= About this exercise =
Looking at the listing below, retype exactly the lines starting at the one containing "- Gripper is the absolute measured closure" and ending at the one containing "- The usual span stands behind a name", both included, and nothing else.
BEGIN
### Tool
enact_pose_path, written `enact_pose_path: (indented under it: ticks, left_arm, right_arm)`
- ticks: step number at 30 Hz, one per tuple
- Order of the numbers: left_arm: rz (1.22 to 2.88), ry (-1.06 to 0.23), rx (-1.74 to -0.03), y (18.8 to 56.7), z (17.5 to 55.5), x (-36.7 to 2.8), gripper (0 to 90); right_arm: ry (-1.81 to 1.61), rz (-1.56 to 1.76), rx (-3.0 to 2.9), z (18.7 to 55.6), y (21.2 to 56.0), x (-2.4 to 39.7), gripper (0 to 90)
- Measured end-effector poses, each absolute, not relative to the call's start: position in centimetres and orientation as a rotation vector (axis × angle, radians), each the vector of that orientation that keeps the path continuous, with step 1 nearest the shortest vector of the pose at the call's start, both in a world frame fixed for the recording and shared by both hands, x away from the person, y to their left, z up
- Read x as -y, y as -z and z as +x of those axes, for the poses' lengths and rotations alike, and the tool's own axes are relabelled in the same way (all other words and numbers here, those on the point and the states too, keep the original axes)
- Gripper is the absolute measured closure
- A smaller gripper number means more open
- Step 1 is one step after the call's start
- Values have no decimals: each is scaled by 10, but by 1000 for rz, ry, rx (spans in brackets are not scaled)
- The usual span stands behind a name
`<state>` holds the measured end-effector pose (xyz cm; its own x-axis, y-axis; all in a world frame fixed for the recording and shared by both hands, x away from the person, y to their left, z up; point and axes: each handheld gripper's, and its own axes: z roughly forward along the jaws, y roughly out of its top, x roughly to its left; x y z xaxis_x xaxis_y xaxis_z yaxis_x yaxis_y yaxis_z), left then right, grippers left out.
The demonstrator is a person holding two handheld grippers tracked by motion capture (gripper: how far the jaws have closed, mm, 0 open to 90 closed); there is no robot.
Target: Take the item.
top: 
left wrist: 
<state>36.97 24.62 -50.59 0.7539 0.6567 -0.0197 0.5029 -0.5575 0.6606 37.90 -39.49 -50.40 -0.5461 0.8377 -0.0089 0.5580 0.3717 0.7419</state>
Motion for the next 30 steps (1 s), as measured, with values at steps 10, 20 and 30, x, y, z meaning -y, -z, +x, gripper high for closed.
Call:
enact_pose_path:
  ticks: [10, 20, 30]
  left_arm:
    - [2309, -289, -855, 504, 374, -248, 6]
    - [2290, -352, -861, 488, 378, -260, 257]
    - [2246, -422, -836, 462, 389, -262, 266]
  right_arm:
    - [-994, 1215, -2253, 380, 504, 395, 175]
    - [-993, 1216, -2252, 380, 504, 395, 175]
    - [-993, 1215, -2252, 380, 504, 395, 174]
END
= Expected answer =
- Gripper is the absolute measured closure
- A smaller gripper number means more open
- Step 1 is one step after the call's start
- Values have no decimals: each is scaled by 10, but by 1000 for rz, ry, rx (spans in brackets are not scaled)
- The usual span stands behind a name

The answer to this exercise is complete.